_WORK REQUEST:_
From the data below, return each line in which the string "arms" is found.

═══ DATA SUPPLIED ═══

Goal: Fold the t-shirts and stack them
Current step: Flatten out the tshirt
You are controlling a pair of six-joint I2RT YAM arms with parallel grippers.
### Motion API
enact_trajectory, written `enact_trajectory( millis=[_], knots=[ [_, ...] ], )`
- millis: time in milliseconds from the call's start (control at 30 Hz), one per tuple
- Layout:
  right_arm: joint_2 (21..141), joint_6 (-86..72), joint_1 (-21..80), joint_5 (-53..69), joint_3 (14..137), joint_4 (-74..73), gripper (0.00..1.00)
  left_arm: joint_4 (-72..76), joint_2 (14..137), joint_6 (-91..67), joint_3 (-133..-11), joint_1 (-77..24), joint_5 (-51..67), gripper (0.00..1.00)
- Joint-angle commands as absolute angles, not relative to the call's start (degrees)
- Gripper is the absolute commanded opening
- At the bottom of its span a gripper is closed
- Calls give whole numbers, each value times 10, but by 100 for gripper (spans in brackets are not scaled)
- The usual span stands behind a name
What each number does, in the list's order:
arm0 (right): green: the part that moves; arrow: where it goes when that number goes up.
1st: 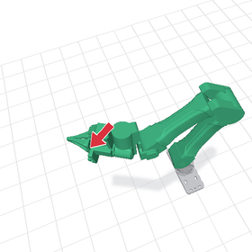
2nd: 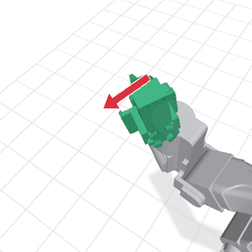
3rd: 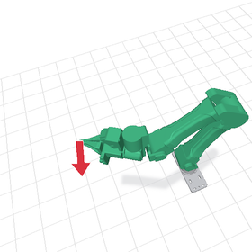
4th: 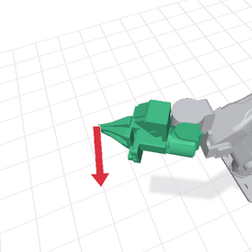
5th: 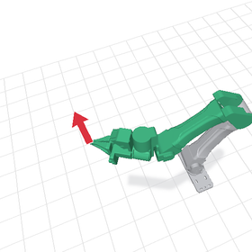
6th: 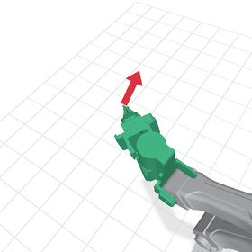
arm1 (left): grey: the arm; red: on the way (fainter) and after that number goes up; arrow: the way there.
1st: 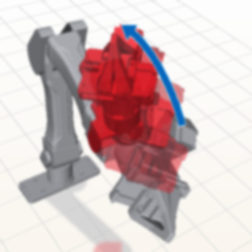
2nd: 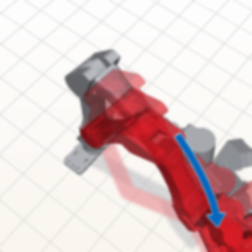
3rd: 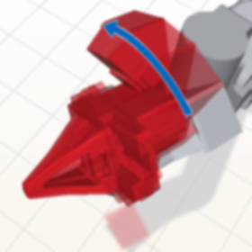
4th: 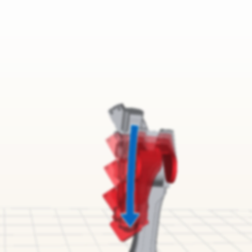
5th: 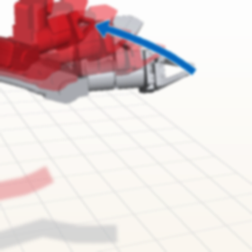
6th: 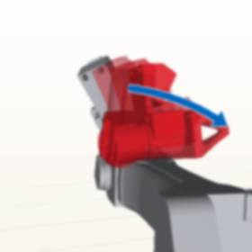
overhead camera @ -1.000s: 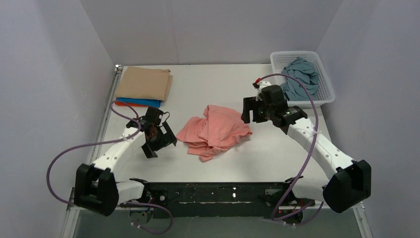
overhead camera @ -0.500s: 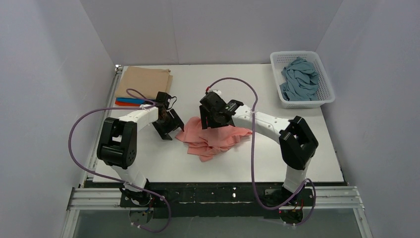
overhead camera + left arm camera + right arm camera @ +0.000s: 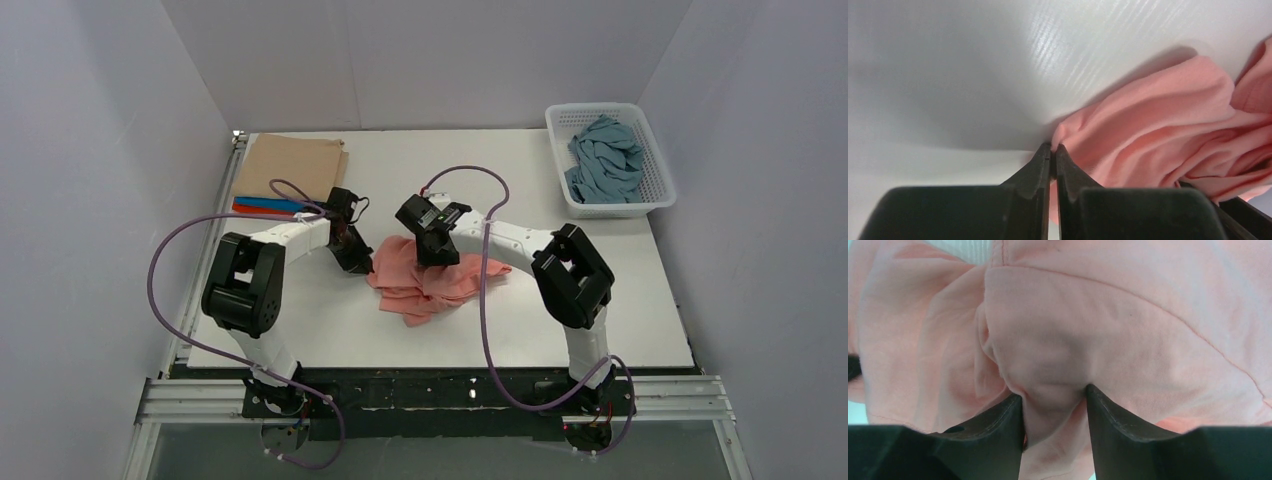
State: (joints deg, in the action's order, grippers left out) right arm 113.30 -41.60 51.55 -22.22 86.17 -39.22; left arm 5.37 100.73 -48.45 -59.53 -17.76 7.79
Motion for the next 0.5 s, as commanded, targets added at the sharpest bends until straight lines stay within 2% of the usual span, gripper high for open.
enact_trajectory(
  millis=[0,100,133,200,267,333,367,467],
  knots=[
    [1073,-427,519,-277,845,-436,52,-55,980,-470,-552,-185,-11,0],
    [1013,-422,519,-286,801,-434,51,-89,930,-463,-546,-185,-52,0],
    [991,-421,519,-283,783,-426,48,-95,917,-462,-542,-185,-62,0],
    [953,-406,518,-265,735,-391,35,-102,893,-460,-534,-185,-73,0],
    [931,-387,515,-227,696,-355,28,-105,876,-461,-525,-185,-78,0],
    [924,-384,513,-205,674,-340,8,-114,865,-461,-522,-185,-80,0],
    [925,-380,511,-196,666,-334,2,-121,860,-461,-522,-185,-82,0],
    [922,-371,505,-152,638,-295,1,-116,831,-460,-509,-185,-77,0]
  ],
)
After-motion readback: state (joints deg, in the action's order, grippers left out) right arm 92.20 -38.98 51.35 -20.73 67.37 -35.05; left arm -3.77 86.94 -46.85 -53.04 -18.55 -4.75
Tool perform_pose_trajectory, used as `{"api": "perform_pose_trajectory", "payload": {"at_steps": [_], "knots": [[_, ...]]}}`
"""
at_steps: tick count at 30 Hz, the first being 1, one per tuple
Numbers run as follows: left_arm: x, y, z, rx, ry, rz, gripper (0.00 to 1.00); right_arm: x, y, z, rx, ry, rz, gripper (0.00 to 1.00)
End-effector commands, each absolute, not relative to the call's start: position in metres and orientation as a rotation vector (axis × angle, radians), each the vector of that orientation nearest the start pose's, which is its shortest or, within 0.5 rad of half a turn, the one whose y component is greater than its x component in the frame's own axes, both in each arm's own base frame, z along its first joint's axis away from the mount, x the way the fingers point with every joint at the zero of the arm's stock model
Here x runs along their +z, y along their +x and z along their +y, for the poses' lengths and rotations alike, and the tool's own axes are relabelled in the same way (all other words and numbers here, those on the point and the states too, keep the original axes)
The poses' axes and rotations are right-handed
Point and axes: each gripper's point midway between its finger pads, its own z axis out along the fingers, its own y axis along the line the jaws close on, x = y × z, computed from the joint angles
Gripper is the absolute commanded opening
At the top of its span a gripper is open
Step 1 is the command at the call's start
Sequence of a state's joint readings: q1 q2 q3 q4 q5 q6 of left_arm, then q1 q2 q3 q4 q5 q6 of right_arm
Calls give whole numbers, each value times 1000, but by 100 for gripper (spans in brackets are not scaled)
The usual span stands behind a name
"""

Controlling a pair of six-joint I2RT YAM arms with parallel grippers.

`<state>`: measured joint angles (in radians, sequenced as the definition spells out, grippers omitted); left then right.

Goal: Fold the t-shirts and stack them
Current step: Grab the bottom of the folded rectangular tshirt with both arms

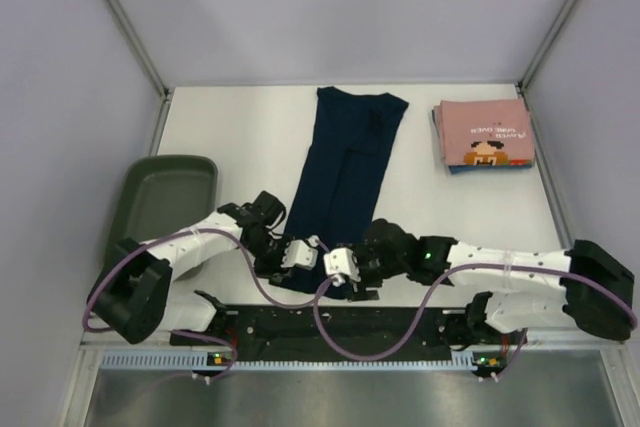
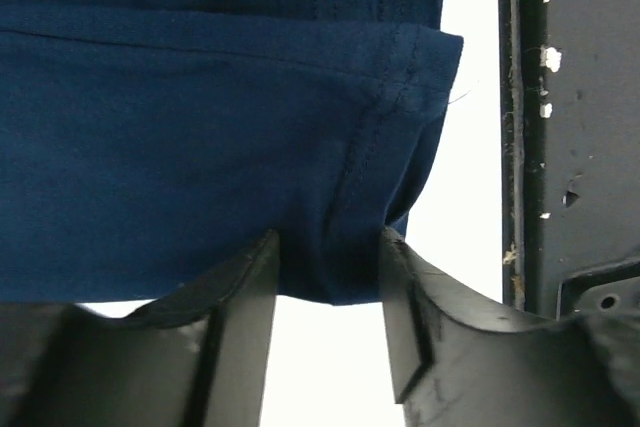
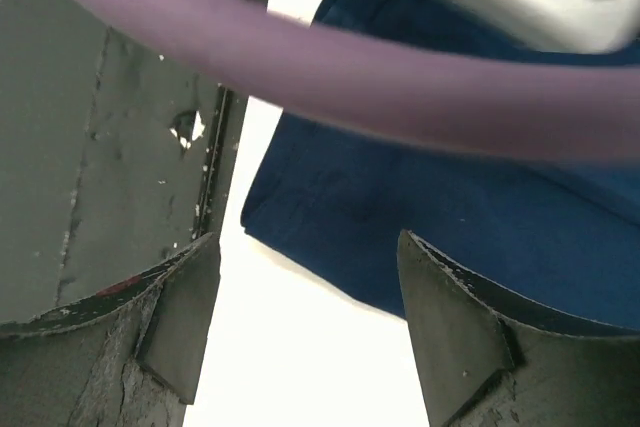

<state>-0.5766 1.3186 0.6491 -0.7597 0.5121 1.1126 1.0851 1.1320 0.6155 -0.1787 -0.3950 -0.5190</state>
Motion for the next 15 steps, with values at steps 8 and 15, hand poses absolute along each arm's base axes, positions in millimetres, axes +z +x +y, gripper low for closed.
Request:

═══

_RESPONSE:_
You are controlling a pair of six-joint I2RT YAM arms with parallel grippers.
Controlling a pair of six-joint I2RT YAM arms with parallel grippers.
Current step: Grab the bottom of the folded rectangular tshirt with both arms

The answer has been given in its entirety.